Sejarah Perang Bubat Jadi Aib Terbesar Majapahit di Nagarakretagama dan Pararaton
PARARATON dan Nagarakretagama sama-sama menjadi referensi sejarah mendeskripsikan kemegahan dan kebesaran Kerajaan Majapahit. Tapi dari sejumlah pemaparan peristiwa Perang Bubat, dan setelahnya menjadi hal yang diungkapkan berbeda keduanya.
Perang Bubat memang menjadi aib terbesar Kerajaan Majapahit dan Mahapatih Gajah Mada. Karena Perang Bubat itulah hubungannya dengan sang raja Hayam Wuruk, juga sempat memburuk.
Bahkan ada beberapa yang menyebut, Gajah Mada diberhentikan oleh Hayam Wuruk pasca peristiwa Bubat itu. Pararaton menyatakan bahwa sehabis perang Bubat Sang Prabhu kawin dengan putri Bhatara Hyang Parameswara, bernama Paduka Sori.
Dari perkawinan itu lahir Bhre Lasem Sang Ahayu. Bhatara Hyang Parameswara adalah Bhre Wengker, suami Bhre Daha Dyah Wiyat Sri Rajadewi Maharajasa.Bhre Lasem Sang Ahayu dalam Pararaton ini sama dengan Kusumawardhani dalam Nagarakretagama pupuh VII/4.
Sejak kecil Kusumawardhani telah dipacangkan dengan Bhre Mataram Wikramawardhana, putra sulung Bhre Pajang. Jadi Wikramawardhana dan Kusumawar- dhani menurut aluran adalah saudara sepupu.
Berkat perkawinannya Kusumawardhani maka Wikramawardhana menjadi raja mahkota yang berhak mewaris Kerajaan Majapahit sepeninggal Sri Rajasanagara, atau Hayam Wuruk, kata buku Pemugaran Persada Sejarah Leluhur Majapahit, dari sejarawan Prof. Slamet Muljana.
Nagarakretagama pupuh LXXXVI menyediakan uraian agak panjang tentang Bubat, namun sama sekali tidak menyinggung Perang Bubat, antara tentara Majapahit dan tentara Sunda pada tahun 1357.

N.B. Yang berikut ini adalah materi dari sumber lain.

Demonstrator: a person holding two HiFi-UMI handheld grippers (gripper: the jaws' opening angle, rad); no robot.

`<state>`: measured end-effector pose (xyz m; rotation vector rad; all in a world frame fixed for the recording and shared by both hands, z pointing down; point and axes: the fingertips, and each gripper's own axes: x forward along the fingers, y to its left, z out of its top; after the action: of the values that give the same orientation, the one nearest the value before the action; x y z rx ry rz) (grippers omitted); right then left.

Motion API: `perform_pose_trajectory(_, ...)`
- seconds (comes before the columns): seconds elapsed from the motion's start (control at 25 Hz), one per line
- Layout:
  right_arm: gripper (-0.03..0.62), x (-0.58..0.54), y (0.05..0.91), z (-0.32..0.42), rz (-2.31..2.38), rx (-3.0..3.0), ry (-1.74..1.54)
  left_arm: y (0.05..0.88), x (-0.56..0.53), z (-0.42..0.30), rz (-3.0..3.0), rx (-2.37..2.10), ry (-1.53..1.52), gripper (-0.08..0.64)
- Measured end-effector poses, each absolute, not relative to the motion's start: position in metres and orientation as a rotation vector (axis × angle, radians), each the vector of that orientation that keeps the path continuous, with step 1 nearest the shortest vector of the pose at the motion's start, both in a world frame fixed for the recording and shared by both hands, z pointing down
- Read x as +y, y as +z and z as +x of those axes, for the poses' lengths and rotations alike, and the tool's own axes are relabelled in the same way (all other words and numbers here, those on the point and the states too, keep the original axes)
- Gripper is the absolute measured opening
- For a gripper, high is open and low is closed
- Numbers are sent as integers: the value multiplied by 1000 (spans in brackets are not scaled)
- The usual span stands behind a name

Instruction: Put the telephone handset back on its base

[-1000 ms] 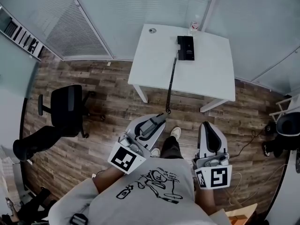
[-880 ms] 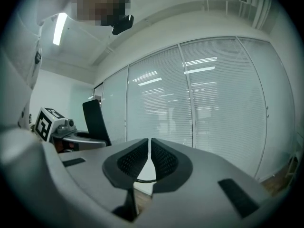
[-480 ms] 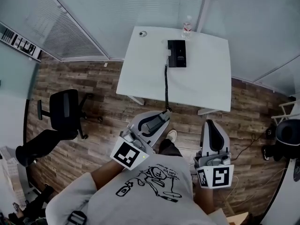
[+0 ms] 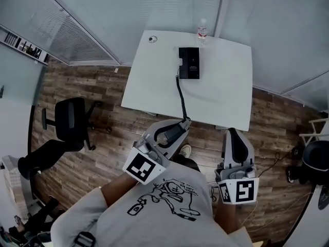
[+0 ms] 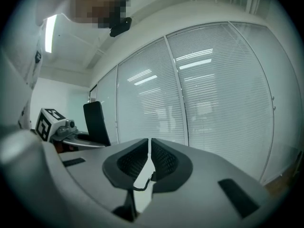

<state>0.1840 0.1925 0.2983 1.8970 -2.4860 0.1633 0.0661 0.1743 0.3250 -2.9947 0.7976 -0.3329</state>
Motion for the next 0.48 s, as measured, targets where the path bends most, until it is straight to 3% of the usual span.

Sebab Perang Bubat kurang pantas dimasukkan dalarn pujasastra kepada Dyah Hayam Wuruk, yang dibuat oleh Mpu Prapanca, sebagai bagian dari pemujaan ke sang raja.
Bubat adalah lapangan luas lagi lebar di sebelah utara kota Majapahit, membentang ke timur sejauh setengah krosa sampai jalan raya, dan membentang ke utara setengah krosa sampai tebing sungai. Di sekelilingnya dibangun rumah kediaman para pegawai kerajaan.
Pada awal bulan Caitra (Maret-April) selama tiga atau empat hari di lapangan Bubat diadakan pesta rakyat berupa pelbagai pertandingan dan berbagai pertunjukan yang dihadiri oleh pelbagai pembesar kerajaan termasuk Hayam Wuruk.
Pesta rakyat itu dimulai pada hari ketiga bulan Caitra sehabis pertemuan para pembesar di manguntur untuk mendengarkan ajaran Rajakapakapa.Maka didirikanlah panggung tinggi di tengah-tengah lapangan.
Di sebelah barat panggung dibangun balai witana tempat duduk Sri Baginda raja. Tempat duduk para menteri dan adhyaksa diatur dari utara ke selatan menghadap ke timur, sedangkan, para raja bawahan dan para aria diatur dari utara ke selatan menghadap ke barat.